• Work to be completed:
Among the entries below, find the lines with the word "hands" and copy them.

-- Opening Marker --

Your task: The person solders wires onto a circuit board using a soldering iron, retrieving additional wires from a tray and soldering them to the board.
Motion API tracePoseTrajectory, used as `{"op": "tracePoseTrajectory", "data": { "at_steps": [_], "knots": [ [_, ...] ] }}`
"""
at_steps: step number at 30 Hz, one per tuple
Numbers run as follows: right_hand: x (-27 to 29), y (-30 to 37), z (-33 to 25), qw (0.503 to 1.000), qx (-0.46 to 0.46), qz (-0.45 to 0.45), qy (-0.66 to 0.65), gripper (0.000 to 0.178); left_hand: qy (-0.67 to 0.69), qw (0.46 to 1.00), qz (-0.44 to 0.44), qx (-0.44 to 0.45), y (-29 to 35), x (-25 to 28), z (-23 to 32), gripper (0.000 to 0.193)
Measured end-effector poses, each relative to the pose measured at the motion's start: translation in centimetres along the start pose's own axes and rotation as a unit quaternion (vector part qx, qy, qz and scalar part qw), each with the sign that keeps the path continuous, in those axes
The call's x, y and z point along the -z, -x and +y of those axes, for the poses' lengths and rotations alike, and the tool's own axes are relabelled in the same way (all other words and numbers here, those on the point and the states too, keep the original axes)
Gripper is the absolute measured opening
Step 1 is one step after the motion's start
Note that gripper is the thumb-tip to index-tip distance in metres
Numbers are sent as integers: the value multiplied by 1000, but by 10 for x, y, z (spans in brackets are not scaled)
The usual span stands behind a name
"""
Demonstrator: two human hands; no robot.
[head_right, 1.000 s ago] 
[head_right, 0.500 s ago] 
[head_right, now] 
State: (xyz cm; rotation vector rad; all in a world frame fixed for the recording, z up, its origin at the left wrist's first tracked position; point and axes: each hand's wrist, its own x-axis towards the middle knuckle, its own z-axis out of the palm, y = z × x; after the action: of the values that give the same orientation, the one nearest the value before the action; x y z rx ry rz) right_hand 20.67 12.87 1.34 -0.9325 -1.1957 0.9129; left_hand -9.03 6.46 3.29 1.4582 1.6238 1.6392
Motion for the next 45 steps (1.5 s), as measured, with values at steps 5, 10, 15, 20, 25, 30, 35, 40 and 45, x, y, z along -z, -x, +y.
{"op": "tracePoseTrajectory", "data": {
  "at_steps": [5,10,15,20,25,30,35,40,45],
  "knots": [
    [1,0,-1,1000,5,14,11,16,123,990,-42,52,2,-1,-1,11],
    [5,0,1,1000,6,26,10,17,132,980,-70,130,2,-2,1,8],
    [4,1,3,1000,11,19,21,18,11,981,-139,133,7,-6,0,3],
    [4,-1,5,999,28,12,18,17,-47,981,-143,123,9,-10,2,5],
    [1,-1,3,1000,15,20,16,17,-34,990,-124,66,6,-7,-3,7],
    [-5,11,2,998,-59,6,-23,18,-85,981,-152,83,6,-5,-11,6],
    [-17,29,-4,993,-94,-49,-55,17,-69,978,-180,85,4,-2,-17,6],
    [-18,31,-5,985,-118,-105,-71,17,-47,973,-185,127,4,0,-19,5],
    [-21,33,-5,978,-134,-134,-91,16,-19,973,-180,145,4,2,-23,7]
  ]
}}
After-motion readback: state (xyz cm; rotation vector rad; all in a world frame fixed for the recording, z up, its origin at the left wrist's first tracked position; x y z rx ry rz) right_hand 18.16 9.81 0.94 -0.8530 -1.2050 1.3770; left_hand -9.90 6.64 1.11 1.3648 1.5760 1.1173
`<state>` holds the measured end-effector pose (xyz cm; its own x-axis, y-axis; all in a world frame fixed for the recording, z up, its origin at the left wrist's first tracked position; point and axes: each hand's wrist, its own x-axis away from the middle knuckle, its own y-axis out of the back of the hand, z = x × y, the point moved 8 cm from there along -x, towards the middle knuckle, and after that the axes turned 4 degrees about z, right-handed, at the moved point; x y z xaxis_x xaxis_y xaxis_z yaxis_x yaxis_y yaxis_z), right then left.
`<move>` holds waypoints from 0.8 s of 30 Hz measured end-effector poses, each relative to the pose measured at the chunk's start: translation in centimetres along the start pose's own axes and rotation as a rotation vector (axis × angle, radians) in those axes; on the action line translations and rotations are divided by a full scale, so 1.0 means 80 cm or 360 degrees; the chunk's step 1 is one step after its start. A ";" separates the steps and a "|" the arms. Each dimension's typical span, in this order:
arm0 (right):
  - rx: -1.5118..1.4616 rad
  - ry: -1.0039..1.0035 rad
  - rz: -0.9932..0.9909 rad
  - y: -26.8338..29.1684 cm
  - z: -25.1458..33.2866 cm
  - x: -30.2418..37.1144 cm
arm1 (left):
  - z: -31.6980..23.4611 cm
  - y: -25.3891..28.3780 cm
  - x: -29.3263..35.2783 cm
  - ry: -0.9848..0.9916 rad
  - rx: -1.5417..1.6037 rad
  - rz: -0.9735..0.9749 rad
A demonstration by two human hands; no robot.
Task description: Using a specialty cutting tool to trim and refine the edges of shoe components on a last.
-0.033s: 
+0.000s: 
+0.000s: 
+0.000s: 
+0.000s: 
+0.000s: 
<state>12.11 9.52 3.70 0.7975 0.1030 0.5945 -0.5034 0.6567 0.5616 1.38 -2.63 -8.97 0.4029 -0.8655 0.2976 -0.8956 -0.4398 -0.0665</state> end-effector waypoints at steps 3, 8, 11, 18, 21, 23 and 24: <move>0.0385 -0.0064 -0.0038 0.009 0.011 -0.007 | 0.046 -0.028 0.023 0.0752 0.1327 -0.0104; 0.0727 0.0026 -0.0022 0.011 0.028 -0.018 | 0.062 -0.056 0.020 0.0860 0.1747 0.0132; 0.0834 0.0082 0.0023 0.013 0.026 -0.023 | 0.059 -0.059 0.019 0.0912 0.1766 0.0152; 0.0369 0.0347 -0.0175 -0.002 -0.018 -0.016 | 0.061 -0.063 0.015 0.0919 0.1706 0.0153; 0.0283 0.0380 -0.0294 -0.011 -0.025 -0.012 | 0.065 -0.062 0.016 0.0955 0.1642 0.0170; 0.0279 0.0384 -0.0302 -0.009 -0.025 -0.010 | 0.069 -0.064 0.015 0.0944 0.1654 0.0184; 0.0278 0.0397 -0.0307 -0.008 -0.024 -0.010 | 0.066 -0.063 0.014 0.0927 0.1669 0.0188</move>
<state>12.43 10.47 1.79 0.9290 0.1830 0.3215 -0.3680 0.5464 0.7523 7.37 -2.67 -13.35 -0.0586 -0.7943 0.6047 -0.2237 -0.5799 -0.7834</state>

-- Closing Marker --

• Result for this task:
Demonstrator: two human hands; no robot.
A demonstration by two human hands; no robot.

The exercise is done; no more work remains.